Diverse and Tailored Image Generation for Zero-shot Multi-label Classification
Kaixin Zhang, Zhixiang Yuan, Tao Huang
TL;DR
This work tackles zero-shot multi-label classification by generating tailored synthetic data for unseen labels using diffusion models guided by large-language-model prompts. A CLIP-based discriminator filters generated images to ensure correct multi-label content, while a CLIP-informed, class-discriminative text-encoder fine-tuning improves generation quality. A plug-in global feature fusion module adapts the visual encoder to the multi-label domain without eroding pre-trained knowledge. Empirical results on MS-COCO and NUS-WIDE show consistent gains over state-of-the-art methods in both ZSL and GZSL settings, validating the effectiveness of diffusion-based data augmentation, prompt diversification, and feature adaptation for ZS-MLC.
Abstract
Recently, zero-shot multi-label classification has garnered considerable attention for its capacity to operate predictions on unseen labels without human annotations. Nevertheless, prevailing approaches often use seen classes as imperfect proxies for unseen ones, resulting in suboptimal performance. Drawing inspiration from the success of text-to-image generation models in producing realistic images, we propose an innovative solution: generating synthetic data to construct a training set explicitly tailored for proxyless training on unseen labels. Our approach introduces a novel image generation framework that produces multi-label synthetic images of unseen classes for classifier training. To enhance diversity in the generated images, we leverage a pre-trained large language model to generate diverse prompts. Employing a pre-trained multi-modal CLIP model as a discriminator, we assess whether the generated images accurately represent the target classes. This enables automatic filtering of inaccurately generated images, preserving classifier accuracy.

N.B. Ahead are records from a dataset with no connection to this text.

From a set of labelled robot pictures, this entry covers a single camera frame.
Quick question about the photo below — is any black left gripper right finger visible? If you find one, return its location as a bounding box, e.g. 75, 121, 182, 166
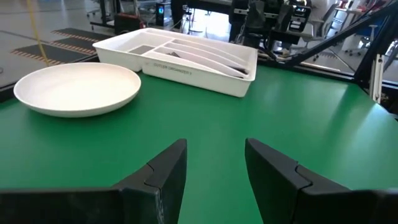
244, 138, 398, 224

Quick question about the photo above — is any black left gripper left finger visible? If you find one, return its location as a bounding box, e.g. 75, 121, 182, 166
0, 138, 188, 224

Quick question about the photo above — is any white round plate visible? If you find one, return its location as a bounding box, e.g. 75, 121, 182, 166
12, 62, 142, 118

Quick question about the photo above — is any black orange-striped floor mat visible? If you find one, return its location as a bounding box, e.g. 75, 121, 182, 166
49, 36, 102, 55
51, 27, 114, 43
10, 43, 91, 66

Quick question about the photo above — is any white plastic cutlery tray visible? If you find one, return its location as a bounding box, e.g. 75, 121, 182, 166
92, 27, 259, 98

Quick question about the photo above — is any white office chair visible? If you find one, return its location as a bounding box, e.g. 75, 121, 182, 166
306, 12, 335, 47

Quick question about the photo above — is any black red equipment box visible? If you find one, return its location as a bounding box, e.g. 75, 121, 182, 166
113, 12, 146, 35

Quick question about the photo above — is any black computer tower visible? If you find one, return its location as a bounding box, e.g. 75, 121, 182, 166
154, 2, 171, 27

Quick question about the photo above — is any silver aluminium rail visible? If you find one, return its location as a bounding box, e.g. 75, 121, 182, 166
369, 54, 386, 104

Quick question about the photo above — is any yellow floor cable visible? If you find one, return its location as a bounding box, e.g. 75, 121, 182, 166
26, 0, 50, 67

To refine text prompts for more precise and effective multi-label object generation, we introduce a CLIP score-based discriminative loss to fine-tune the text encoder in the diffusion model. Additionally, to enhance visual features on the target task while maintaining the generalization of original features and mitigating catastrophic forgetting resulting from fine-tuning the entire visual encoder, we propose a feature fusion module inspired by transformer attention mechanisms. This module aids in capturing global dependencies between multiple objects more effectively. Extensive experimental results validate the effectiveness of our approach, demonstrating significant improvements over state-of-the-art methods.